> Task material
────────
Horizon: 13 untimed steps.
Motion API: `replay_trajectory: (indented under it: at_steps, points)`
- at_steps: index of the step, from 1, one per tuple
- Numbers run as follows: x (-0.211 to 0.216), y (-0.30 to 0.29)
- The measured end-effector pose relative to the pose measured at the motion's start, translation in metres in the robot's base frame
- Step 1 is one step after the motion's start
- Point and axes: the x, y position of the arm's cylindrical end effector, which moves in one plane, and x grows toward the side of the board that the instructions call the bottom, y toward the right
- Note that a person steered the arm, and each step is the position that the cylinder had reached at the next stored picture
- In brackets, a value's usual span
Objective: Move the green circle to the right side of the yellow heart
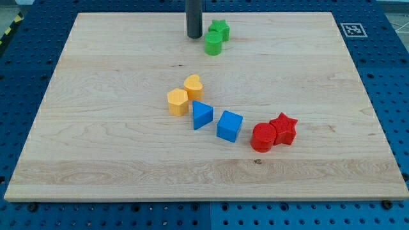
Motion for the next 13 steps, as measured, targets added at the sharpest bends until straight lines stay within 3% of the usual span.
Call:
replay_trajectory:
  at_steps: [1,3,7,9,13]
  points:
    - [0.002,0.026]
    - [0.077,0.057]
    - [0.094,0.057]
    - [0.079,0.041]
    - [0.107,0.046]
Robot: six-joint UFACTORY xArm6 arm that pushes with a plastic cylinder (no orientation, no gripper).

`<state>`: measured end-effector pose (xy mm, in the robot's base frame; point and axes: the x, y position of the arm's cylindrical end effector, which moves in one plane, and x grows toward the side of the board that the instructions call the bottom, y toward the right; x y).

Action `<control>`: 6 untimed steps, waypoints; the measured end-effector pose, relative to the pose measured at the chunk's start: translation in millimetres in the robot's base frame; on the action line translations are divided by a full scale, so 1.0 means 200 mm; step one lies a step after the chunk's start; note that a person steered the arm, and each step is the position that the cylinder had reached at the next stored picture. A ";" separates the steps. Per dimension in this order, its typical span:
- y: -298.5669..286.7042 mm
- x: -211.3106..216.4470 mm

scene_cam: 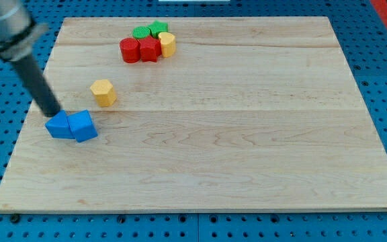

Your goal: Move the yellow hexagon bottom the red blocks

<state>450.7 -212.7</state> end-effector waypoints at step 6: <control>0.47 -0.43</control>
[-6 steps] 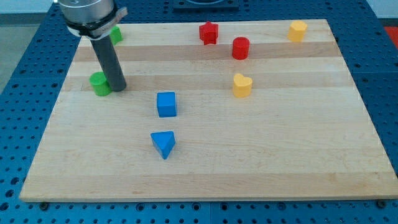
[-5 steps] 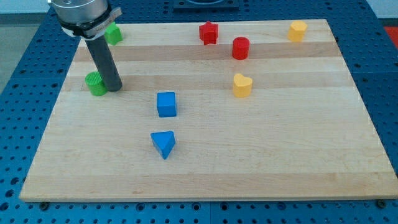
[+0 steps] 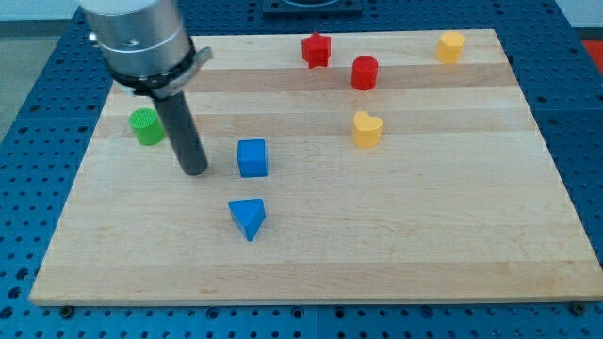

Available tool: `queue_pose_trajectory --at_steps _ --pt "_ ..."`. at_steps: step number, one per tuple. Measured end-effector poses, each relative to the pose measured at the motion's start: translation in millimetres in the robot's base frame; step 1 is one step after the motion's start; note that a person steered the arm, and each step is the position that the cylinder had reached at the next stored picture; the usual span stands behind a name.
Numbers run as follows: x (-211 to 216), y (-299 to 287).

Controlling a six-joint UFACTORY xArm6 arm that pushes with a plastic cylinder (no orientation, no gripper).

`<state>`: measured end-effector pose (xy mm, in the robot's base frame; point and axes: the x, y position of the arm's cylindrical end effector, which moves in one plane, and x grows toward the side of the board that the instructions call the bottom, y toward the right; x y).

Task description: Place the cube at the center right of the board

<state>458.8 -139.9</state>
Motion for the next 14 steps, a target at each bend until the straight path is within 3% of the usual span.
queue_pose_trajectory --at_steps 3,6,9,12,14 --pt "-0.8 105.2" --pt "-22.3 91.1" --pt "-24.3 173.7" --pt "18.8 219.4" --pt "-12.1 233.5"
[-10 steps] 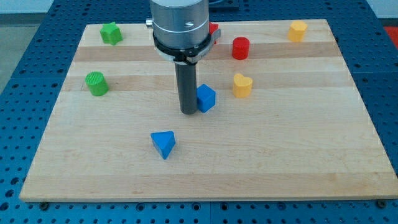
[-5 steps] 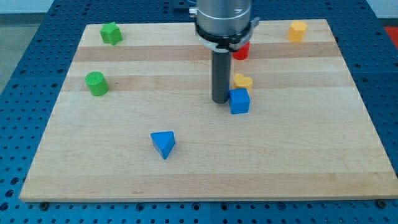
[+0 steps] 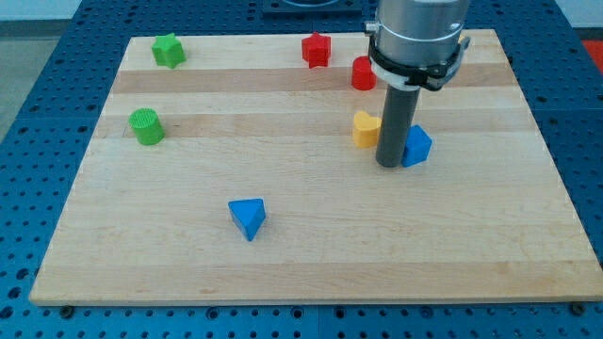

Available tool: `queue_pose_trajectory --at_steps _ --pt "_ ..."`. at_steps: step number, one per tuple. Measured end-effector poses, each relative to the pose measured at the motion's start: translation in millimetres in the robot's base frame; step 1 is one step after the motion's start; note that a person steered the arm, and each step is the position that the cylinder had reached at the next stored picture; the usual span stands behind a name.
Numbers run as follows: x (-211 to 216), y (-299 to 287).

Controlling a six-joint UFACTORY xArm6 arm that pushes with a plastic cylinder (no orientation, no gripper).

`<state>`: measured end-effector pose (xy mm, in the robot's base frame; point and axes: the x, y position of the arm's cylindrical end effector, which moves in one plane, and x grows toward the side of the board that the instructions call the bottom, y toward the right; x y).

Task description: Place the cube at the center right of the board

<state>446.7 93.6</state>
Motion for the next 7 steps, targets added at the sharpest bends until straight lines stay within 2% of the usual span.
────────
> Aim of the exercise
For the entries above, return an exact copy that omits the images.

> Answer to the exercise
Horizon: 13 untimed steps.
Motion API: `replay_trajectory: (indented under it: at_steps, points)`
- at_steps: index of the step, from 1, one per tuple
- Numbers run as follows: x (-0.211 to 0.216), y (-0.30 to 0.29)
- The measured end-effector pose relative to the pose measured at the motion's start, translation in metres in the robot's base frame
- Step 1 is one step after the motion's start
- Point and axes: the x, y position of the arm's cylindrical end effector, which moves in one plane, and x grows toward the side of the board that the instructions call the bottom, y toward the right
- Note that a person steered the arm, and each step is the position that the cylinder had reached at the next stored picture
- In brackets, a value's usual span
Objective: Move the green circle to the right side of the yellow heart
Motion for the next 13 steps, as measured, targets added at the sharpest bends until straight lines stay within 3% of the usual span.
Call:
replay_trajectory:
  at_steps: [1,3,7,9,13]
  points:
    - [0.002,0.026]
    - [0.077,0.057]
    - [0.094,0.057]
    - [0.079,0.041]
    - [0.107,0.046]
Robot: six-joint UFACTORY xArm6 arm that pushes with a plastic cylinder (no orientation, no gripper).

`<state>`: measured end-effector pose (xy mm, in the robot's base frame; point and axes: the x, y position of the arm's cylindrical end effector, which moves in one plane, and x grows toward the side of the board that the instructions call the bottom, y toward the right; x y).

Action `<control>`: 6 untimed steps, waypoints; the measured end-effector pose, relative to the pose measured at the chunk's start: translation in millimetres in the robot's base frame; on the action line translations are divided by a full scale, so 1.0 means 200 mm; step one lies a step after the chunk's start; note that a person steered the arm, and each step is the position that the cylinder had reached at the next stored picture. A ";" separates the steps. Per dimension in this order, its typical span:
- y: -298.5669..286.7042 mm
- x: -211.3106..216.4470 mm

scene_cam: 

Your goal: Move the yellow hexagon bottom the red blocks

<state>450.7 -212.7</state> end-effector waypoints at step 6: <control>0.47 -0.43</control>
[-6 steps] 
[-5 steps] 
[+0 steps] 

Available tool: `queue_pose_trajectory --at_steps _ --pt "_ ..."`. at_steps: step number, one per tuple. Measured end-effector poses, each relative to the pose measured at the motion's start: translation in millimetres in the robot's base frame; step 1 is one step after the motion's start; note that a person steered the arm, and each step is the position that the cylinder had reached at the next stored picture; the usual span stands behind a name.
Numbers run as follows: x (-211 to 216), y (-299 to 287).

Controlling a six-joint UFACTORY xArm6 arm that pushes with a plastic cylinder (no orientation, no gripper).

`<state>`: measured end-effector pose (xy mm, in the robot's base frame; point and axes: the x, y position of the arm's cylindrical end effector, which moves in one plane, and x grows toward the side of the board that the instructions call the bottom, y toward the right; x y).

Task description: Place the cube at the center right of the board

<state>458.8 -139.9</state>
Motion for the next 14 steps, a target at each bend until the straight path is within 3% of the usual span.
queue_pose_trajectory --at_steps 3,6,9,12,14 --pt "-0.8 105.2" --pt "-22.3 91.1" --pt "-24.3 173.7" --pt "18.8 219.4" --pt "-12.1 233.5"
[-10 steps] 
[-5 steps] 
[+0 steps] 

Available tool: `queue_pose_trajectory --at_steps _ --pt "_ ..."`. at_steps: step number, one per tuple. Measured end-effector poses, each relative to the pose measured at the motion's start: translation in millimetres in the robot's base frame; step 1 is one step after the motion's start; note that a person steered the arm, and each step is the position that the cylinder had reached at the next stored picture; the usual span stands behind a name.
Numbers run as follows: x (-211 to 216), y (-299 to 287).

Controlling a six-joint UFACTORY xArm6 arm that pushes with a plastic cylinder (no orientation, no gripper).

`<state>`: measured end-effector pose (xy mm, in the robot's base frame; point and axes: the x, y position of the arm's cylindrical end effector, which moves in one plane, and x grows toward the side of the board that the instructions call the bottom, y toward the right; x y).

Task description: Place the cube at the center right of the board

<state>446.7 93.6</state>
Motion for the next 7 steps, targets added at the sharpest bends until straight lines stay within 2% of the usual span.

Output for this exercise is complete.